Task description: Quote exactly, and only, the lines of the material below from the line with "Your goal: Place" through the line with "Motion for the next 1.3".

Dataset extract:
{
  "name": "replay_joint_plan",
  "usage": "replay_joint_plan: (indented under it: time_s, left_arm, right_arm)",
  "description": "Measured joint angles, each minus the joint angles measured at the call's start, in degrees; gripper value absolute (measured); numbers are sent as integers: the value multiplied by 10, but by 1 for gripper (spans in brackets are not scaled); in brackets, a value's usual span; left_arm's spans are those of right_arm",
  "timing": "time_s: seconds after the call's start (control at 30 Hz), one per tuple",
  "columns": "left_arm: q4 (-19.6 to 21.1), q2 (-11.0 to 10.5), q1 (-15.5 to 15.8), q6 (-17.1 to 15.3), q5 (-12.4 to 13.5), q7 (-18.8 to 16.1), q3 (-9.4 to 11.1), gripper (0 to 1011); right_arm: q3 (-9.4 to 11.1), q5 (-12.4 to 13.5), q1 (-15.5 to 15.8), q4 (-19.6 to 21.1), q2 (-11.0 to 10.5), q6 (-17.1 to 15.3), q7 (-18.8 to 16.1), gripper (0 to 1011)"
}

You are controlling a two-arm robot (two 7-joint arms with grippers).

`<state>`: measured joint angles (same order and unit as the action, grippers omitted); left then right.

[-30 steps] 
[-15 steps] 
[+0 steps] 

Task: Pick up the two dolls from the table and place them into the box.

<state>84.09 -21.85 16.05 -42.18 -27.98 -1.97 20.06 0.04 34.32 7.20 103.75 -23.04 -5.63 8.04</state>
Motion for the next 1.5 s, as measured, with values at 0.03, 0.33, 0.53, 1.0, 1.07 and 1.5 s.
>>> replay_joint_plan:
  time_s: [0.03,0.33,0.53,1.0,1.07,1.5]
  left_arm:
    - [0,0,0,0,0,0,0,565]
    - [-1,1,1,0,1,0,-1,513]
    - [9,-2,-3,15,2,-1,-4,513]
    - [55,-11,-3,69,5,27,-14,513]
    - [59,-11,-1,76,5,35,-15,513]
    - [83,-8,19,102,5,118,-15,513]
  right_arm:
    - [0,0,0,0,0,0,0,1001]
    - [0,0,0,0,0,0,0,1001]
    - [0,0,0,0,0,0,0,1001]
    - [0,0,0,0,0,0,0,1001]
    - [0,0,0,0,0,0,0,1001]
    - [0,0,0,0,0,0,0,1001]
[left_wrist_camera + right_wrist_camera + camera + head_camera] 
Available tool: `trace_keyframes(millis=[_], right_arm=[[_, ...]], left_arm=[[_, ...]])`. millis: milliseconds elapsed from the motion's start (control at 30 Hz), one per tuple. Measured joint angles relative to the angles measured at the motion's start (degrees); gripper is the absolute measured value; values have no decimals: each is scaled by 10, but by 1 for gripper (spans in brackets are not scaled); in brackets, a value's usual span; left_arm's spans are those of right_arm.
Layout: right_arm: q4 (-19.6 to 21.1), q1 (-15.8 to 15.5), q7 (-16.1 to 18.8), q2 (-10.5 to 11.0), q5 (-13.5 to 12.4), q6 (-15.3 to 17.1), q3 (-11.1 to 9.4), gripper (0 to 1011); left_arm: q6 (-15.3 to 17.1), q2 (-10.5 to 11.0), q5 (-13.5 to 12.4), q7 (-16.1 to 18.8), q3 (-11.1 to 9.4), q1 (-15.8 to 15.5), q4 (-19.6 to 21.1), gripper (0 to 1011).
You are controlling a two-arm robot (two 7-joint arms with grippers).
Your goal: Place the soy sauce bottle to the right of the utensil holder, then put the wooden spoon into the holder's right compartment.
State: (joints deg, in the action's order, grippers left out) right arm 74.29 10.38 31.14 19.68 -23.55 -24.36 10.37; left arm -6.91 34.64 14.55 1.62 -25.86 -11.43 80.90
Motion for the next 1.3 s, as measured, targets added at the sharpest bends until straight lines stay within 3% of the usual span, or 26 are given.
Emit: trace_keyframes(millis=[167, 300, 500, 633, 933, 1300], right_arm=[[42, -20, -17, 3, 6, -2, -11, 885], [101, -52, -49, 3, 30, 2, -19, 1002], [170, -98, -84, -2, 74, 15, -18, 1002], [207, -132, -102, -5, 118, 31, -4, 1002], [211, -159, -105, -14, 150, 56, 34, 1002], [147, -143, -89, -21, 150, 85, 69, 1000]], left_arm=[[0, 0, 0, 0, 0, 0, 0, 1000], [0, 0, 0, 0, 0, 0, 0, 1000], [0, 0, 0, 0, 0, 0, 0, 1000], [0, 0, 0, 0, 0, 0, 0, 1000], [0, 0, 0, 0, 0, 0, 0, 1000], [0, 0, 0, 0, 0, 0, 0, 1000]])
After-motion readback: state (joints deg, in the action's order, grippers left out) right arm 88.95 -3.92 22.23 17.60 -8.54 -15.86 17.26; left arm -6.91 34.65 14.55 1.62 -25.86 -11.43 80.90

Solution to this problem:
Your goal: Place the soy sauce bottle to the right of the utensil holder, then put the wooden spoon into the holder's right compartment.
State: (joints deg, in the action's order, grippers left out) right arm 74.29 10.38 31.14 19.68 -23.55 -24.36 10.37; left arm -6.91 34.64 14.55 1.62 -25.86 -11.43 80.90
Motion for the next 1.3 s, as measured, targets added at the sharpest bends until straight lines stay within 3% of the usual span, or 26 are given.

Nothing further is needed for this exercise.